Question 1: D'après vous, quel a été jusqu'à aujourd'hui l'apport de l'Union européenne en matière d'environnement?Nicolas Hulot:
L'apport de l'Union européenne m'apparaît décisif. On la vu sur les principaux dossiers de fond comme la directive REACH sur l'enregistrement, ou les quotas d'émissions de CO2 au regard de l'épineuse question du réchauffement climatique.
Sans l'influence de la Commission et du Parlement, les États nationaux en resteraient à des mesures beaucoup plus timorées.
L'Europe s'avère de plus en plus comme une avant-garde de la conscience et de l'action écologique su la scène internationale. Elle tire vers le haut les politiques environnementales de chacun des pays qui la composent.

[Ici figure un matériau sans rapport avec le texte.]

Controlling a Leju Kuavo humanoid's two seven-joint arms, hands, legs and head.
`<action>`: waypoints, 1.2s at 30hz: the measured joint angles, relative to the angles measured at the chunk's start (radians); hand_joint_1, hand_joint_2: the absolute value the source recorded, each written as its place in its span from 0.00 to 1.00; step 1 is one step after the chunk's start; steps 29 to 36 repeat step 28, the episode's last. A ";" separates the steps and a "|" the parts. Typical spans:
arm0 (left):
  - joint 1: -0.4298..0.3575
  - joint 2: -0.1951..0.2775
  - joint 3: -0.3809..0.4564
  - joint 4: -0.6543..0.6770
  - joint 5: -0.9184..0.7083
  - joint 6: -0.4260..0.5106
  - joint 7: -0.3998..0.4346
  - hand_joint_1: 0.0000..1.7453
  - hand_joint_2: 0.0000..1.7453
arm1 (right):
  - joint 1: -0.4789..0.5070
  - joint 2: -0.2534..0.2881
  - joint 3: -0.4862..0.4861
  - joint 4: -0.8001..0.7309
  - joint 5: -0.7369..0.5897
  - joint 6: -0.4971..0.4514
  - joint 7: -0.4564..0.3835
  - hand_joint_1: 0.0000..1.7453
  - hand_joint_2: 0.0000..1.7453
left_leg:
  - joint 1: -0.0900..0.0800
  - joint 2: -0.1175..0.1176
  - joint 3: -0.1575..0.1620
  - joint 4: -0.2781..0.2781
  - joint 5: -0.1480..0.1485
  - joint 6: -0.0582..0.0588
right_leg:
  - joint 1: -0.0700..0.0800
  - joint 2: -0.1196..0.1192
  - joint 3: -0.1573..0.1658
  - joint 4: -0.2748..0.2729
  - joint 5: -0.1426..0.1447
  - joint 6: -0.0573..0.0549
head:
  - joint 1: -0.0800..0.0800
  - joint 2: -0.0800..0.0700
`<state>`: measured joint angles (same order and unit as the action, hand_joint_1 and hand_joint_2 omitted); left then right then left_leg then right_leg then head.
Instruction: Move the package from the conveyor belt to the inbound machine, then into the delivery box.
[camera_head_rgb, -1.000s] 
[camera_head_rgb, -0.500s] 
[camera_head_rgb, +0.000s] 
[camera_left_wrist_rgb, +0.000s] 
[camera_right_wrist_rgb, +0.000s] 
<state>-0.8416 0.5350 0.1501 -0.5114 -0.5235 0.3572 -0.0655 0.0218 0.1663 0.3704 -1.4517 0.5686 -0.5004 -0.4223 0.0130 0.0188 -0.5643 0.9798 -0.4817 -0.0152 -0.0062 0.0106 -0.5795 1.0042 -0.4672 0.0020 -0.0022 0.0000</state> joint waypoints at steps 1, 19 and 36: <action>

Question 2: En quoi l'Union européenne peut-elle, selon vous, avoir un rôle important pour la protection de l'environnement?Nicolas Hulot:Le rôle de l'Union européenne est de plus en plus indispensable. D'abord parce qu'il se situe au niveau d'un continent économiquement puissant et internationalement influent, c'est à dire à une bonne échelle pour traiter sérieusement des problèmes écologiques qui se posent et qui, par définition, n'ont pas de frontières. Ensuite parce qu'elle sert de plus en plus de point d'appui, de levier, aux choix politiques qui relèvent des décisions nationales. L'écologie suppose une cohérence nationale. Le niveau européen garantit des mesures efficaces et coordonnées. Désormais l'exigence écologique, au même titre que les Droits de l'Homme, devient constitutive de l'identité européenne et je m'en félicite.